Anti-Vietnamese racism and pollution spurred violence in Gulf Coast

Written by Zoie Matthew, produced by Sarah Sweeney

Louis Beam burned the U.S.S. Viet Cong on February 14, 1981. Credit: Ed Kolenovsky/AP.

Following the Vietnam War, many Vietnamese refugees fled to the United States, and while some settled in Southern California, others made their way to the Gulf Coast, where they took up crabbing and shrimping. 

But the region was in an ecological spiral — oil spills, pesticide runoff, and toxins from petrochemical plants were poisoning the ocean. Seafood became hard to catch, and local white fishermen started resenting immigrants and blaming them for the shortage. Eventually, violence ensued.

Author Kirk Wallace Johnson catalogs these events in his new book, “The Fisherman and the Dragon: Fear, Greed, and a Fight For Justice on the Gulf Coast.” 

Johnson tells KCRW he started looking into the story by chance, after listening to the Bruce Springsteen song “Galveston Bay,” which is about a clash between a Vietnamese refugee, a white fisherman, and the KKK.  

“That then kicked off a multi-year investigation where I was sitting across from Klansmen, from aging Vietnamese refugees who had stared down the Klan, from law enforcement,” he says. “It was a massive investigation, but I never really thought I would be thanking Springsteen for pointing me to the story that would become a book.”

The song mentions Billy Joe Aplin, a fisherman from the small town of Seadrift, Texas, who got in an argument about traps with a Vietnamese crabber named Sau Van Nguyen. Aplin harassed Nguyen for weeks after the incident and eventually attacked him with a knife. Nguyen shot him in self-defense. 

“That killing set in motion this slow-burning fire that eventually would consume the entire Texas Gulf Coast,” says Johnson. “Because South turned himself in, but astonishingly found himself acquitted by an all-white jury in a very conservative part of the state. But he was acquitted on grounds of lawful self-defense.”

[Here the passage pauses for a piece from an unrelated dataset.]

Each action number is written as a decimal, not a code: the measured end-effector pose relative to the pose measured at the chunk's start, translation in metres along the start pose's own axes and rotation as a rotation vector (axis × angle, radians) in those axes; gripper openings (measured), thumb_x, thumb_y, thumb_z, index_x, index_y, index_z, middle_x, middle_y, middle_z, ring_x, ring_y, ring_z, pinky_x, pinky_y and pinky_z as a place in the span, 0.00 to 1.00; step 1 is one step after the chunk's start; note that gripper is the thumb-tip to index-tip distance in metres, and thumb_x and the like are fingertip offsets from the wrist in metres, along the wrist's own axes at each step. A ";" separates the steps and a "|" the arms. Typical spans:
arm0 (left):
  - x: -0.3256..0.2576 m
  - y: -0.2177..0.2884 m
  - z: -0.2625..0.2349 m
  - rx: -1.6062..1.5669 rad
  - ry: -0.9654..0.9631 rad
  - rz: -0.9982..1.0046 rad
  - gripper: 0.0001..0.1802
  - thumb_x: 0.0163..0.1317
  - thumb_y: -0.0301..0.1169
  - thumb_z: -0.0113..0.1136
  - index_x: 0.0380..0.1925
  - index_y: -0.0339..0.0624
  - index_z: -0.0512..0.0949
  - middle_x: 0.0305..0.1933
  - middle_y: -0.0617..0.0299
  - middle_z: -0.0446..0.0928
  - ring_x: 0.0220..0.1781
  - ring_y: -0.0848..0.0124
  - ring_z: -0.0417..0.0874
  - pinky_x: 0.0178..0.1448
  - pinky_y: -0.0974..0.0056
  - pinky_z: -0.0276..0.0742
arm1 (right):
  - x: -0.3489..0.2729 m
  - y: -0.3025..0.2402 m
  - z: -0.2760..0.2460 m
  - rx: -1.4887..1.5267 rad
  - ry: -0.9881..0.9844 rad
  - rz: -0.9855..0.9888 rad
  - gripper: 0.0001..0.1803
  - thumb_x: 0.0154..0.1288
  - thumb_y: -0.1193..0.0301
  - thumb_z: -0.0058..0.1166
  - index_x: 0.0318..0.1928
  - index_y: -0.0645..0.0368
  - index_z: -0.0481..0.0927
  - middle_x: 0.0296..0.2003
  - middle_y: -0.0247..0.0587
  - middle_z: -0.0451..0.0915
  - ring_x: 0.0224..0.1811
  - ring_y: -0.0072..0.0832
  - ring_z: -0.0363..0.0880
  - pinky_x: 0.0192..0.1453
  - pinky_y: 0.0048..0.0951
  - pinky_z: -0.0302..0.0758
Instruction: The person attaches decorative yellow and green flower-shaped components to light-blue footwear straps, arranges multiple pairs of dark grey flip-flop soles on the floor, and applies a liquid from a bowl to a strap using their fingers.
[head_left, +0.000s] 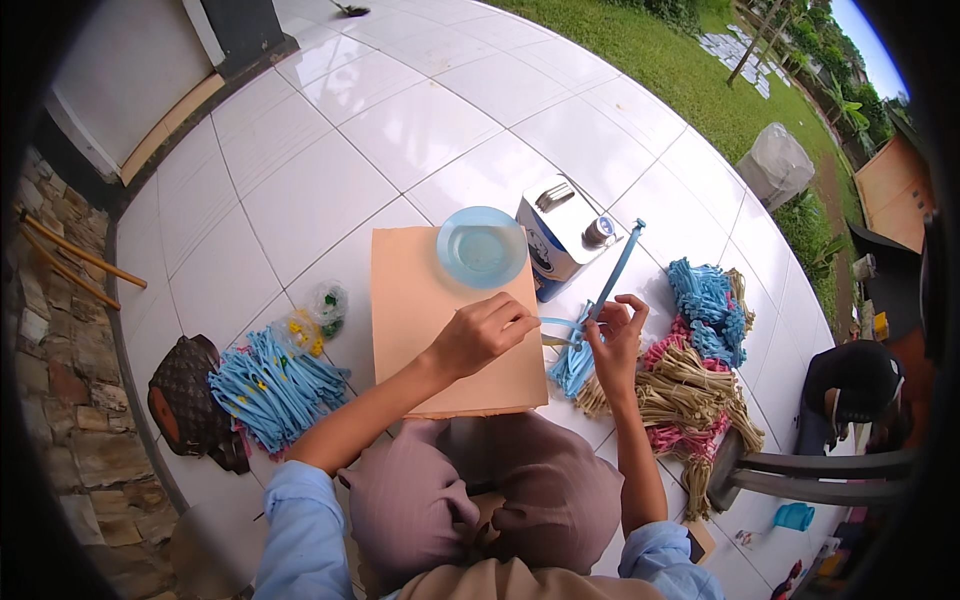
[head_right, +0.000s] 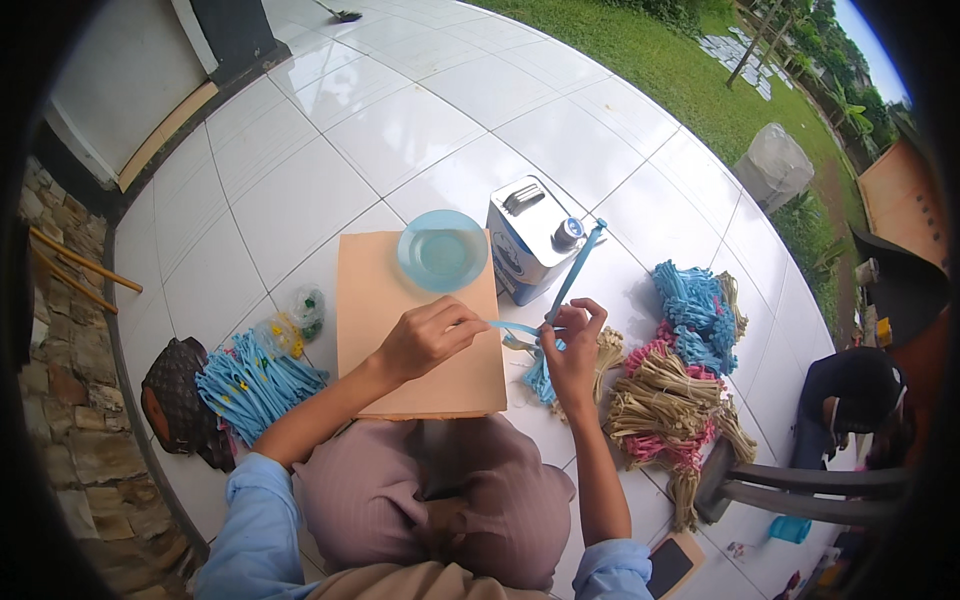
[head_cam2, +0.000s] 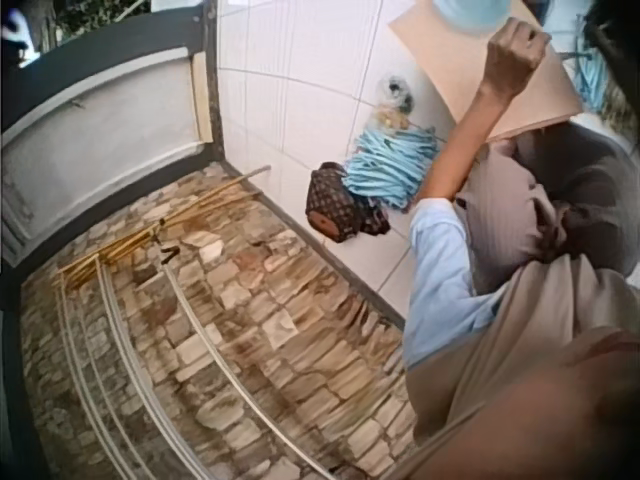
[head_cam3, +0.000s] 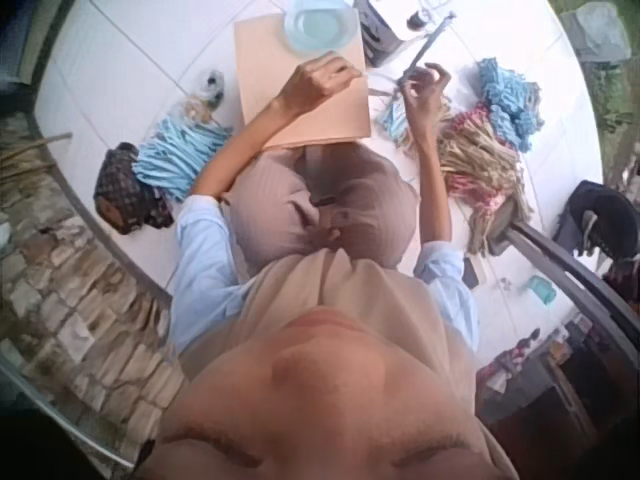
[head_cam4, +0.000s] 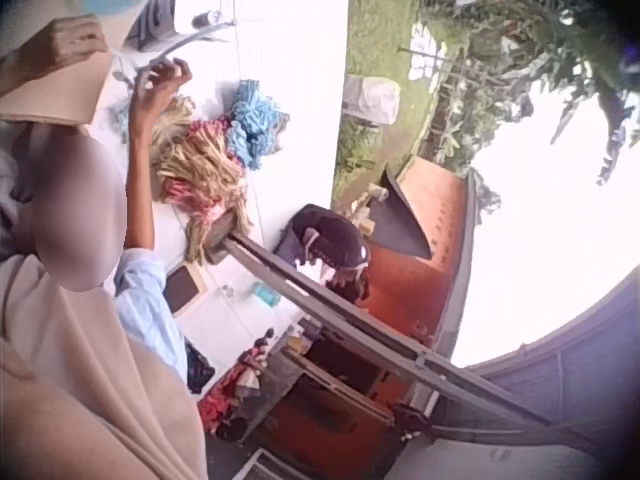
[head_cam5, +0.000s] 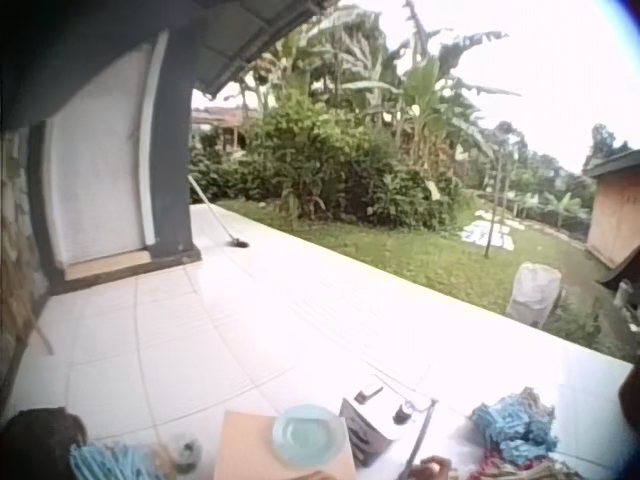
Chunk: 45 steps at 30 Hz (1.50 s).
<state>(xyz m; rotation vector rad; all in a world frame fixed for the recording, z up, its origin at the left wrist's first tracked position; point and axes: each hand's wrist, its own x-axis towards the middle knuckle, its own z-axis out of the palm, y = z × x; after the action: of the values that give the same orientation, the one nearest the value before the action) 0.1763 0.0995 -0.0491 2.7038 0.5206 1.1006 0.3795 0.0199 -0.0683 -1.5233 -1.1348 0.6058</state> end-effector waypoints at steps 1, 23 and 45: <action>0.008 0.007 -0.011 -0.028 0.022 -0.004 0.11 0.43 0.21 0.60 0.31 0.42 0.78 0.29 0.65 0.74 0.32 0.69 0.77 0.32 0.67 0.76 | 0.002 -0.016 -0.009 0.004 0.014 -0.033 0.24 0.55 0.83 0.49 0.48 0.62 0.52 0.34 0.43 0.72 0.35 0.25 0.75 0.35 0.23 0.73; 0.065 0.080 -0.239 0.529 0.114 0.226 0.06 0.50 0.24 0.57 0.28 0.43 0.71 0.29 0.62 0.71 0.42 0.66 0.75 0.60 0.58 0.65 | 0.015 -0.233 0.024 0.477 -0.616 -0.382 0.31 0.60 0.79 0.48 0.60 0.58 0.50 0.46 0.53 0.73 0.45 0.33 0.76 0.51 0.30 0.73; 0.044 0.130 -0.132 0.002 0.476 -0.390 0.10 0.62 0.30 0.47 0.28 0.34 0.71 0.27 0.54 0.66 0.23 0.59 0.73 0.25 0.59 0.68 | -0.058 -0.213 0.039 0.967 -0.344 -0.236 0.32 0.66 0.70 0.44 0.65 0.59 0.45 0.58 0.50 0.63 0.59 0.35 0.64 0.62 0.34 0.60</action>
<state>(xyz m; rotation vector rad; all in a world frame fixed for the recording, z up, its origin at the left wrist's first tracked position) 0.1462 0.0006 0.1105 2.1873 1.0622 1.6083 0.2514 -0.0241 0.1097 -0.4616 -1.0121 1.0744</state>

The killing brought the Ku Klux Klan into the picture after they announced they were going to investigate “improprieties with the trial.” The Grand Dragon of the Klan didn’t hesitate to take advantage of the media storm that ensued, says Johnson. 

“The mere act of involving himself in this conflict allowed him to basically grow a new clan chapter in this small town,” says Johnson. “And from that point on, it was almost like a rinse and repeat — he was looking for any opportunity he could to whip up tensions between these two groups.”


“The Fisherman and the Dragon: Fear, Greed, and a Fight For Justice on the Gulf Coast” is about 1970s racial animosity set against an unfolding environmental catastrophe along the Texas Gulf Coast. Courtesy of Penguin Random House. 

Using FBI records, case files, and first-hand interviews, Johnson explains how the tensions escalated and spread to Galveston Bay — massive rallies broke out, and the Klan harassed Vietnamese fishermen and firebombed their shrimp boats. 

Eventually, Morris Dees, founder of the Southern Poverty Law Center, represented the fishermen in a civil trial, which he won.

The resulting injunction stopped the Klan from conducting rallies through Vietnamese neighborhoods, and they weren't allowed to approach Vietnamese people with hoods on. It also broke apart a militia that had been conducting training throughout Texas. In his research, Johnson found ties to the modern white power movement. 

“We're in a period of resurgent militia activity,” he says. “So there [are] a lot of things that happened back then that speak to the present moment.”


A Klan boat is on patrol on March 15, 1981. Credit: John R Van Beekum.

The environmental factors that contributed to this conflict also remain current. Today, almost no shrimping industry still exists in the region. 

“This was always spoken about as a turf war between white and Vietnamese fishermen, but nobody was paying any attention to the turf itself,” he says. “This is now the most toxic water in America. It's called the cancer belt because of the petrochemical industry and all of these toxins that are dumped into the air and in the ground and into the water.”

Another figure in Johnson’s book, a fourth generation shrimper named Diane Wilson, eventually dedicated her life to fighting this industry. She’s still involved in the battle today, at 74 years old.

“It's not lost on me the fact that the one woman in this industry seemed to be the only one who could correctly see clearly that this tiny number of Vietnamese wasn't the problem — it was these massive plants on the coastline,” says Johnson.